Regarding the generalizability (external validity) of the study results, the SUN cohort only includes university graduates, so our participants are not representative of the Spanish population. Nevertheless, having a homogeneous cohort with highly educated participants improves the retention rate, reduces the likelihood of misclassification bias increasing internal validity, and minimizes potential confounding by educational level and, therefore, by socio-economic status [53]. Moreover, highly educated participants in this cohort might be more aware of the negative effects of detrimental foods like UPF and, thus, social desirability bias cannot be excluded. The presence of this non-differential misclassification bias would lead the associations towards the null. Finally, we also acknowledge not taking into account different subtypes or levels of depression, and the possibility that antidepressant medications were prescribed for other pathologies different from depression. However, when we considered physician diagnosis as the only criteria to define incident cases of depression in the sensitivity analyses, the association remained unchanged.

Despite these limitations, our study had many strong aspects, including the relatively large sample size, its prospective design, the high retention rate, the use of updated nutritional data, the ability to control for a variety of major potential confounders, the existence of published validation studies of our assessments, and the restriction to highly educated participants, who may be able to provide more reliable information. In addition, we performed multiple sensitivity analyses that confirm the robustness of our results and the exclusion of incident depression during the first 2 years of follow-up decreases the possibility of reverse causality.

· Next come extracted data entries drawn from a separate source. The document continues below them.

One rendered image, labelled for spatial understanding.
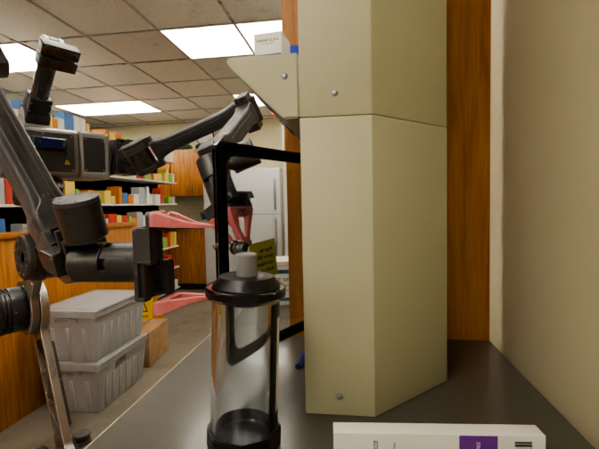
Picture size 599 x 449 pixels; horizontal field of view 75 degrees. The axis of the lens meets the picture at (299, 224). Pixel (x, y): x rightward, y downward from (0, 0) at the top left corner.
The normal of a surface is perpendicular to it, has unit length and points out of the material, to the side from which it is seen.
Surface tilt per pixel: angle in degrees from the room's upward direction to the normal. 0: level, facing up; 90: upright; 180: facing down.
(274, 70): 90
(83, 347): 96
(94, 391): 96
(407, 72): 90
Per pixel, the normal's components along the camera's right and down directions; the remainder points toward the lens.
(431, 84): 0.60, 0.03
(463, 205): -0.14, 0.05
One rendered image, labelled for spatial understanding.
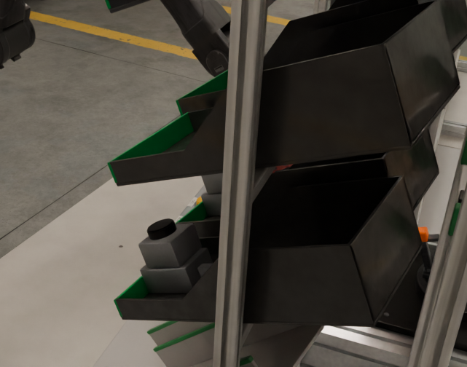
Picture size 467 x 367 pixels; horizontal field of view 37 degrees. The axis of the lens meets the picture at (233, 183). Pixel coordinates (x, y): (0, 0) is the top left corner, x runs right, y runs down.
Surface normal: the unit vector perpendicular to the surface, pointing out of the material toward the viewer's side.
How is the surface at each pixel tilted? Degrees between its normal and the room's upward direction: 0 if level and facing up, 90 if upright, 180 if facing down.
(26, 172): 0
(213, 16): 45
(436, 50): 65
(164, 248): 90
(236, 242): 90
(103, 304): 0
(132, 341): 0
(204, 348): 90
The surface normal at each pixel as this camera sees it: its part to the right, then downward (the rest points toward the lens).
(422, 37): 0.81, -0.09
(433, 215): 0.05, -0.86
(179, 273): -0.50, 0.43
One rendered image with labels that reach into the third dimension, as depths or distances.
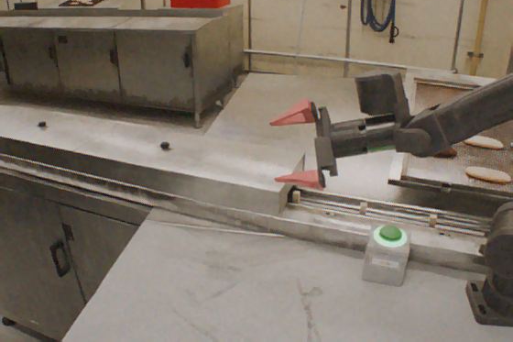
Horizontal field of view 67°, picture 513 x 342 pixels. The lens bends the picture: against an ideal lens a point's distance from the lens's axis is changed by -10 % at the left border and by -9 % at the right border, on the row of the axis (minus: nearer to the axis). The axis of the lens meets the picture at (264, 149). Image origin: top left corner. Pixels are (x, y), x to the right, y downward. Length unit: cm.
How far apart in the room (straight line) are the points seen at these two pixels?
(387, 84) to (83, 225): 82
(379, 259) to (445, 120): 25
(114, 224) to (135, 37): 260
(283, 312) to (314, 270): 11
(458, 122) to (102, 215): 82
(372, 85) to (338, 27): 392
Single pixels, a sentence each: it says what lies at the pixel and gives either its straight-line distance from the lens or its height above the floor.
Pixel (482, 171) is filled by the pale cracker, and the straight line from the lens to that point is 99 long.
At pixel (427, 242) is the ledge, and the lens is 80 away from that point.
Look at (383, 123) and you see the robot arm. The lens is 67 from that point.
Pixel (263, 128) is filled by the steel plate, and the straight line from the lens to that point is 131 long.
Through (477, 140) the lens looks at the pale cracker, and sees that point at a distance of 109.
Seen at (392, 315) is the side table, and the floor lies 82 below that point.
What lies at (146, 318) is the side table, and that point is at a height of 82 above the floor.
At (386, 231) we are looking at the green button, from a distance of 73.
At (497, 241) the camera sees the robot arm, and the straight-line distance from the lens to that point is 66.
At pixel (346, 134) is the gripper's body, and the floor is 107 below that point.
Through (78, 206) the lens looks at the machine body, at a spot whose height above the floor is 76.
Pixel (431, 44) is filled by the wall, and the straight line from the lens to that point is 450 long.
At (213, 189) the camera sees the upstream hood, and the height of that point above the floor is 90.
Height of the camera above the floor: 132
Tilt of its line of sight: 25 degrees down
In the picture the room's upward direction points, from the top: straight up
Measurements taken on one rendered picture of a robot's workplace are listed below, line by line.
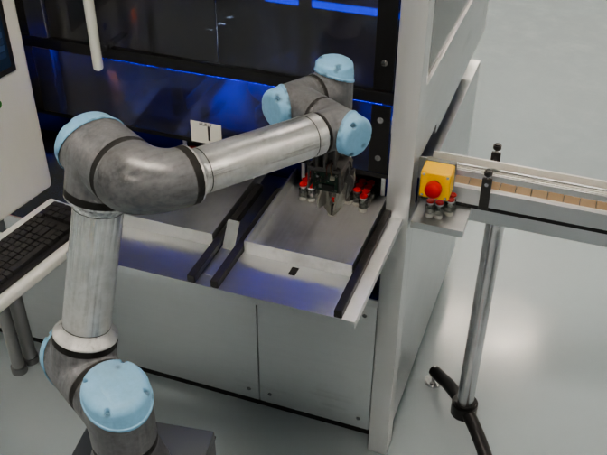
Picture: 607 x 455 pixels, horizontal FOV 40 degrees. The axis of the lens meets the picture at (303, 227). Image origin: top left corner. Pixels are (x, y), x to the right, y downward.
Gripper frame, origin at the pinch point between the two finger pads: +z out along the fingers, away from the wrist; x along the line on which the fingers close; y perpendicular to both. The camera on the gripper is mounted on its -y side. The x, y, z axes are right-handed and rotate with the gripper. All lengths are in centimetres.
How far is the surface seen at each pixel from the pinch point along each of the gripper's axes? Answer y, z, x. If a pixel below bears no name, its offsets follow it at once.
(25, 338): -5, 74, -98
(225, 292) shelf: 16.6, 16.1, -19.0
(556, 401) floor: -64, 104, 59
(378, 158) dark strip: -23.1, -0.2, 3.5
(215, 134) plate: -23.4, 1.8, -38.8
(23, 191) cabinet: -6, 19, -88
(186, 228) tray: 2.5, 12.5, -35.0
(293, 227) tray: -10.5, 15.6, -13.2
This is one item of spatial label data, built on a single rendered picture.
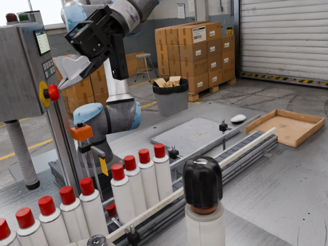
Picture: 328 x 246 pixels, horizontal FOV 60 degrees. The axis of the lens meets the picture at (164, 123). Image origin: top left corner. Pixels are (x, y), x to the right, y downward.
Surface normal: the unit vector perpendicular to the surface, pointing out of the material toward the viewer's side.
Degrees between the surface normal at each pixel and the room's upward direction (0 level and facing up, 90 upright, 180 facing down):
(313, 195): 0
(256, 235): 0
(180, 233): 0
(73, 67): 91
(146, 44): 90
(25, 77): 90
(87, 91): 91
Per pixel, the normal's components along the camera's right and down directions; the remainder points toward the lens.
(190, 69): -0.72, 0.33
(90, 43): 0.66, 0.22
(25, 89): 0.11, 0.37
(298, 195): -0.11, -0.92
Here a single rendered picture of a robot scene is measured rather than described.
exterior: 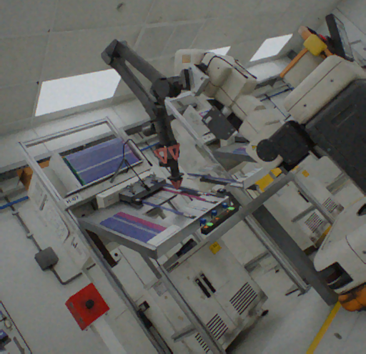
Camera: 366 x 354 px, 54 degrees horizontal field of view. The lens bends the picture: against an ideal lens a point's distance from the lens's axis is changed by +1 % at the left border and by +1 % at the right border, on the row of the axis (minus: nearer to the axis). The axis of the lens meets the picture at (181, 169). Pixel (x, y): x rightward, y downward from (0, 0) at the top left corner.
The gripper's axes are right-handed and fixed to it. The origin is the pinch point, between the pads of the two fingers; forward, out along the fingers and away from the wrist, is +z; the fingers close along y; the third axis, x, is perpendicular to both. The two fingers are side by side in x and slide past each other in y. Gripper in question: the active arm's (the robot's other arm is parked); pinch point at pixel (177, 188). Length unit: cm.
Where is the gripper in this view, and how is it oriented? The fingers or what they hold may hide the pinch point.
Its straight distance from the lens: 230.6
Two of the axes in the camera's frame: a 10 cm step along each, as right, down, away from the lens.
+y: -6.5, 3.6, -6.7
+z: 1.4, 9.2, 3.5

In conclusion, a higher consumption of UPF was associated with an increased risk of developing depression among young middle-aged adult university graduates from a Spanish cohort. This effect could be even more important among individuals that are insufficiently physically active. To the best of our knowledge, this is the first study to assess the association between UPF consumption and depression. Further studies are needed to confirm our findings, and deepen the understanding about the relationship between UPF consumption and mental health.